[Stored records]
= = = = =
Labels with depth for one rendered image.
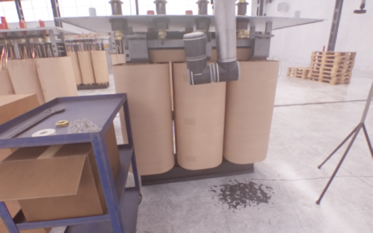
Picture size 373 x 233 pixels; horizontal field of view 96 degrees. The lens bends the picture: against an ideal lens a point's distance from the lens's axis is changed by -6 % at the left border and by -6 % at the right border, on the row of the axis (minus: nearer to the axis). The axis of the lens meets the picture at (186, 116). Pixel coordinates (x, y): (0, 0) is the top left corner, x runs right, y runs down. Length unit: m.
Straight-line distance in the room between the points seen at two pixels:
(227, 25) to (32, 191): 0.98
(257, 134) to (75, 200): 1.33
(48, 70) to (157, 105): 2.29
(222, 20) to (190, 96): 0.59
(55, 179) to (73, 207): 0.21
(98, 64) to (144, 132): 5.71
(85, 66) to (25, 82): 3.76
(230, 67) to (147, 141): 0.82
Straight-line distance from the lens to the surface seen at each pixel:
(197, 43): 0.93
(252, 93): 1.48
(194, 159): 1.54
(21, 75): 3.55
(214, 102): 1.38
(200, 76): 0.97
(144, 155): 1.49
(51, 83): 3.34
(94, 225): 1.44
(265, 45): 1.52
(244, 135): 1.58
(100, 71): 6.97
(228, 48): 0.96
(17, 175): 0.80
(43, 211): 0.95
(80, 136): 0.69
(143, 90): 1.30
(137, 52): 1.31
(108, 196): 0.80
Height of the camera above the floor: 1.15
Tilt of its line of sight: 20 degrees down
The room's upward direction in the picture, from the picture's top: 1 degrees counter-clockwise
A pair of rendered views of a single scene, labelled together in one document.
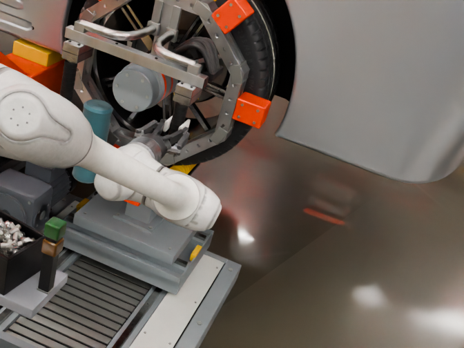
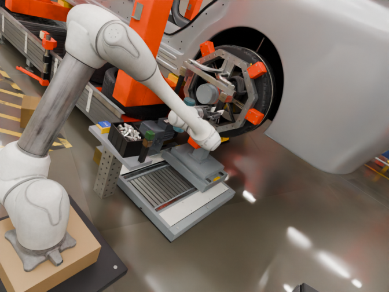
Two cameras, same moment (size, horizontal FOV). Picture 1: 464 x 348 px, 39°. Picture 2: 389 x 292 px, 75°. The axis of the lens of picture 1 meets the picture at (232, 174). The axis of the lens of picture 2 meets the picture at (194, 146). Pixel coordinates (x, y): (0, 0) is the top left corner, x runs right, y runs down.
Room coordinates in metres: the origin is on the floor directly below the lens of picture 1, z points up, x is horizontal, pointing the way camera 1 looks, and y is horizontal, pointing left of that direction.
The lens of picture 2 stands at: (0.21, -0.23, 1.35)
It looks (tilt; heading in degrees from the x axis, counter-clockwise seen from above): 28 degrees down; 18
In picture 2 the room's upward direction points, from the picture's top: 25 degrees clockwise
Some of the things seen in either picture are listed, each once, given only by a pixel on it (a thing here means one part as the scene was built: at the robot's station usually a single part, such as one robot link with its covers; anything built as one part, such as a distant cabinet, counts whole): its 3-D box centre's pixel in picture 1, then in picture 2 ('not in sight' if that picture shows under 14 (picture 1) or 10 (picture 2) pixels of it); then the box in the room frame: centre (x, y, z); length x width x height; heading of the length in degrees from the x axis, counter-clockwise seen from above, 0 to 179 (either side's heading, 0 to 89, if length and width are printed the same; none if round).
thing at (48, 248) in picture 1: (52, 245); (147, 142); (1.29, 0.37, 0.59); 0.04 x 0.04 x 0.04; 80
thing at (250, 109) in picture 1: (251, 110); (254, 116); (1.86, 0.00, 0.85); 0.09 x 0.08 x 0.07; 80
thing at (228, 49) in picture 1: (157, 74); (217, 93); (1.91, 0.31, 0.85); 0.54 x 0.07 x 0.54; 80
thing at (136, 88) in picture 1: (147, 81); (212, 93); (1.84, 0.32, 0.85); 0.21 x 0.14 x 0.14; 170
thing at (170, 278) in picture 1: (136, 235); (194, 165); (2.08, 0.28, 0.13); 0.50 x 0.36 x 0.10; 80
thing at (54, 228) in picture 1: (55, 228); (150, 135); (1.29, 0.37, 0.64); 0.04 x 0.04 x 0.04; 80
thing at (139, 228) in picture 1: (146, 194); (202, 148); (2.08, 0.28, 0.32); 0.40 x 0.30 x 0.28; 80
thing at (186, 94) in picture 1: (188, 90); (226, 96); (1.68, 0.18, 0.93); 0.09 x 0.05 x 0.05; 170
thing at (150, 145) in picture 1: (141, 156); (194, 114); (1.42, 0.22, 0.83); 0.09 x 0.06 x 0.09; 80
= = = = =
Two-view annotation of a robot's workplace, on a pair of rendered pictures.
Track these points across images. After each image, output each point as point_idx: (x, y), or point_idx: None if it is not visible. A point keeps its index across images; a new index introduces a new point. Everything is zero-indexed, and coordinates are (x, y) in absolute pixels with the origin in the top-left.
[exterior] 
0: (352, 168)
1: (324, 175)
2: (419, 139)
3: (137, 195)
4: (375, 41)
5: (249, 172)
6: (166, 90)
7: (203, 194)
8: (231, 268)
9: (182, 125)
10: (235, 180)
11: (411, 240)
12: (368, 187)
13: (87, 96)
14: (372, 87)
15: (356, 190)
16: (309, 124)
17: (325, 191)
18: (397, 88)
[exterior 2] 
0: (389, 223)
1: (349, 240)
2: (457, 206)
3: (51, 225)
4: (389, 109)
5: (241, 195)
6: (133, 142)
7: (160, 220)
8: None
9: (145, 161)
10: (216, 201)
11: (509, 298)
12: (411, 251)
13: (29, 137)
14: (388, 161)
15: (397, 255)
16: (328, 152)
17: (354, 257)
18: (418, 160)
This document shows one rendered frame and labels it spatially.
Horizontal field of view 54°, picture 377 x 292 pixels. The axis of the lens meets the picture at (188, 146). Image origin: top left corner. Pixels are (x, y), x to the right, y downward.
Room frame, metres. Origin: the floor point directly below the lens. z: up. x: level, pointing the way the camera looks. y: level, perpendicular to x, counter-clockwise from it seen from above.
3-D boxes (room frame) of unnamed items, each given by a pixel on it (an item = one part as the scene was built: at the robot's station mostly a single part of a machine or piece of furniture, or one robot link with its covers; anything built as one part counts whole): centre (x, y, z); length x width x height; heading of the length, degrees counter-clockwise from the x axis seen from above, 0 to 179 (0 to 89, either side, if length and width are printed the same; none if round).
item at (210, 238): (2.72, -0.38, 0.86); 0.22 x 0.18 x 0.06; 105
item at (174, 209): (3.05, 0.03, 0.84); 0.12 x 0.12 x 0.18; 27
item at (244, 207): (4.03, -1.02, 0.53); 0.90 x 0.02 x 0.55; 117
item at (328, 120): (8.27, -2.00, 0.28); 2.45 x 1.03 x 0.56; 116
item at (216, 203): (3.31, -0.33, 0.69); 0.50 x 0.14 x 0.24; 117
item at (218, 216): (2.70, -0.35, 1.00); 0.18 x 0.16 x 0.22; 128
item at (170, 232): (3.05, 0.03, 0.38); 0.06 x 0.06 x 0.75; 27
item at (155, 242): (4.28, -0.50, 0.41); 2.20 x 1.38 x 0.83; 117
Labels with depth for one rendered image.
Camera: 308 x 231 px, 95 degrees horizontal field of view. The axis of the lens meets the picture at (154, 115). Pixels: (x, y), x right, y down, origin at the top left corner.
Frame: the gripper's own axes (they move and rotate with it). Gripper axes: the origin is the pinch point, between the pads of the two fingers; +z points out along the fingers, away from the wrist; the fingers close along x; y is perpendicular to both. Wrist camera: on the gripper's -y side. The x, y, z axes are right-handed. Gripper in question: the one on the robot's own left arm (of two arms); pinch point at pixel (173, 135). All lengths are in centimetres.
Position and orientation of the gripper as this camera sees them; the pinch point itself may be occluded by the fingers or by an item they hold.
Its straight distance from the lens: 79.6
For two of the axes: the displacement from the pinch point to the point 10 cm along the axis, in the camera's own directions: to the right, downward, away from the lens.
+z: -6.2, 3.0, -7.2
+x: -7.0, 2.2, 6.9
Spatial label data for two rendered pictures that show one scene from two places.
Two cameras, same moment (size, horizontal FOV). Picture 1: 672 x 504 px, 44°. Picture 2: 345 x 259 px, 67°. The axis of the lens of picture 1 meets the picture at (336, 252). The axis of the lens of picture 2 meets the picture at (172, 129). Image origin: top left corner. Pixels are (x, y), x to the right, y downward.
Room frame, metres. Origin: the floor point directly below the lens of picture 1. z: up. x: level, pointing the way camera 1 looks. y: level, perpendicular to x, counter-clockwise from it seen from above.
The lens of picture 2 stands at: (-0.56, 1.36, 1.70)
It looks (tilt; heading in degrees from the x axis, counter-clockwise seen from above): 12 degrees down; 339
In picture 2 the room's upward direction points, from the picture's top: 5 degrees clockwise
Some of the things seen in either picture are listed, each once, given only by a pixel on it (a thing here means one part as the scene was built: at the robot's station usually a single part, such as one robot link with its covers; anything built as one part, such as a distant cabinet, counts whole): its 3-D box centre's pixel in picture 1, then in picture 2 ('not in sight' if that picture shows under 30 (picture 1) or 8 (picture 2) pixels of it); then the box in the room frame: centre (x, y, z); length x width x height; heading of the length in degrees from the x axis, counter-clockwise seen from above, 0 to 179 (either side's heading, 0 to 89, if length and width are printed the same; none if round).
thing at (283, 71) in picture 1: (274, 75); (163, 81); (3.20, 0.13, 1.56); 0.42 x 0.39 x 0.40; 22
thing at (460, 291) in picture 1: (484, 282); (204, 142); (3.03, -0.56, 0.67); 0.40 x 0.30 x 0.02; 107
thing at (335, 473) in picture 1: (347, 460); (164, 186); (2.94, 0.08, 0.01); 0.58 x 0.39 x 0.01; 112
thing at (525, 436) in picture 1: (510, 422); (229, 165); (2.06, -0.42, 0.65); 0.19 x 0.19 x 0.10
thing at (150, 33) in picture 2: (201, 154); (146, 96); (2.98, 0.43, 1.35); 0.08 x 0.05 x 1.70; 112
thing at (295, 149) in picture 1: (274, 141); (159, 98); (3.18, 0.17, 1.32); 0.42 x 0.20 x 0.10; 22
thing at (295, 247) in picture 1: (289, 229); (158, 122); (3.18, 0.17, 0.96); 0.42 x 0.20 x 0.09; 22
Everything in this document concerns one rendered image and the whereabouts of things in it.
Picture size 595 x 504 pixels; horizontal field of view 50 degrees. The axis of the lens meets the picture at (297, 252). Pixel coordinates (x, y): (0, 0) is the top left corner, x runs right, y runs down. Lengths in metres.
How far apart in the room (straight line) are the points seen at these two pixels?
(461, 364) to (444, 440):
= = = = =
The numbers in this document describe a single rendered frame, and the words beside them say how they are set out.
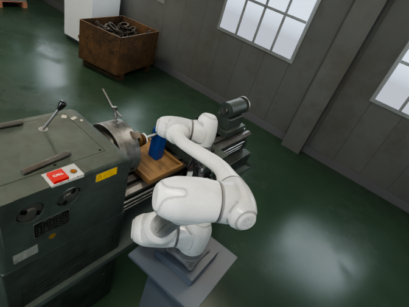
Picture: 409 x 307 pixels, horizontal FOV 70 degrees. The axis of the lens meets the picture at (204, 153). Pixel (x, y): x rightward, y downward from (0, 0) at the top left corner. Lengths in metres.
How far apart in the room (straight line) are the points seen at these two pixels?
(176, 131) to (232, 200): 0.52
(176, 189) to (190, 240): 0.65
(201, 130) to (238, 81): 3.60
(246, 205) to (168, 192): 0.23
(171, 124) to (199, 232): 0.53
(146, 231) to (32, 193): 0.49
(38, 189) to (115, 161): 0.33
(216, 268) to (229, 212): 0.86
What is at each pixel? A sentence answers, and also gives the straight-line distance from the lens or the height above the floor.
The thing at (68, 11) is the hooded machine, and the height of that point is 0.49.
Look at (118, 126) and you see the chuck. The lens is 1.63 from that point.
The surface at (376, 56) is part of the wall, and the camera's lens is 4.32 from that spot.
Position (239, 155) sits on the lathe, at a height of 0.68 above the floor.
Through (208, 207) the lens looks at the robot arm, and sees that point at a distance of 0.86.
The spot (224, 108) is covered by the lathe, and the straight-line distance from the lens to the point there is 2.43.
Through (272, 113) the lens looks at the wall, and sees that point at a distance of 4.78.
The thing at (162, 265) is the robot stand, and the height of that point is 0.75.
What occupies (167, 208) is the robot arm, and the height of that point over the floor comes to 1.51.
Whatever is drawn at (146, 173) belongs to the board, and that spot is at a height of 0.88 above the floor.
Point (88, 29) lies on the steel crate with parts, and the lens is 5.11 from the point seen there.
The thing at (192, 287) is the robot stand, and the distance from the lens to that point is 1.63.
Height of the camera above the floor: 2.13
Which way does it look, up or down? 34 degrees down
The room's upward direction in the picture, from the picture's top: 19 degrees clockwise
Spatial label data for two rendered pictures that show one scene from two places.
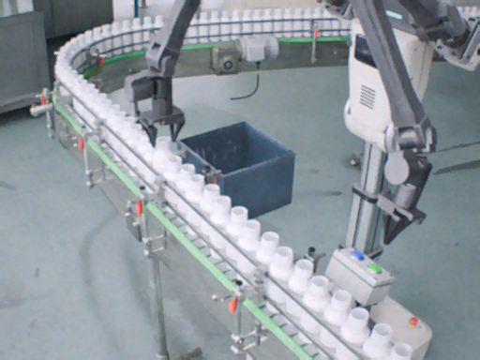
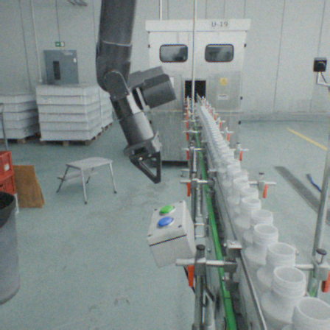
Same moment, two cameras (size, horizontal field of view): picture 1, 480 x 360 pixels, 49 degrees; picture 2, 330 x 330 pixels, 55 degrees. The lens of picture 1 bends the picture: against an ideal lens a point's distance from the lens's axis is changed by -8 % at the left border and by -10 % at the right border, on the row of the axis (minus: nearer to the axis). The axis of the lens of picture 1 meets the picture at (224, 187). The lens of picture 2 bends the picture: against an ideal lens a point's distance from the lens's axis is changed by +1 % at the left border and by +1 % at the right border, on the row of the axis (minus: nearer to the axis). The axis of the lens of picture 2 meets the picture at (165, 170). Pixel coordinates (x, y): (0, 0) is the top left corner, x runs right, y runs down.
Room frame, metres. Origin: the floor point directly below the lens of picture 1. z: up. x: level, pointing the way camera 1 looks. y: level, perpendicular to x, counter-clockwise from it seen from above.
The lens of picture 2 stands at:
= = = = =
Prompt -
The lines above, starting at the one with "16: (309, 124)" and ending at the one with "item at (210, 238): (2.72, -0.38, 0.86);", are the only ones to return, exactly as written.

Answer to this task -
16: (309, 124)
17: (325, 191)
18: (397, 88)
[exterior 2] 
0: (389, 223)
1: (349, 240)
2: (457, 206)
3: (51, 225)
4: (389, 109)
5: (241, 195)
6: (133, 142)
7: (160, 220)
8: None
9: (145, 161)
10: (216, 201)
11: (509, 298)
12: (411, 251)
13: (29, 137)
14: (388, 161)
15: (397, 255)
16: (328, 152)
17: (354, 257)
18: (418, 160)
This document shows one rendered frame and labels it spatially.
Horizontal field of view 54°, picture 377 x 292 pixels. The axis of the lens meets the picture at (188, 146). Image origin: top left corner. Pixels are (x, y), x to the right, y downward.
Room frame, metres. Origin: the floor point directly below the lens. z: up. x: level, pointing the way the camera looks. y: level, perpendicular to x, counter-clockwise from it seen from above.
3-D boxes (room frame) of unnamed items, each given by a pixel on it (an item = one part as the scene was built: at the robot's station mostly a single part of a machine or piece of furniture, or one robot link with its covers; anything built as one part counts whole): centre (x, y, z); length x width x height; heading of the length, degrees counter-clockwise from the x axis seen from above, 0 to 179 (0 to 89, either side, if length and width are printed the same; none if round).
item at (210, 238): (2.72, -0.38, 0.86); 0.22 x 0.18 x 0.06; 105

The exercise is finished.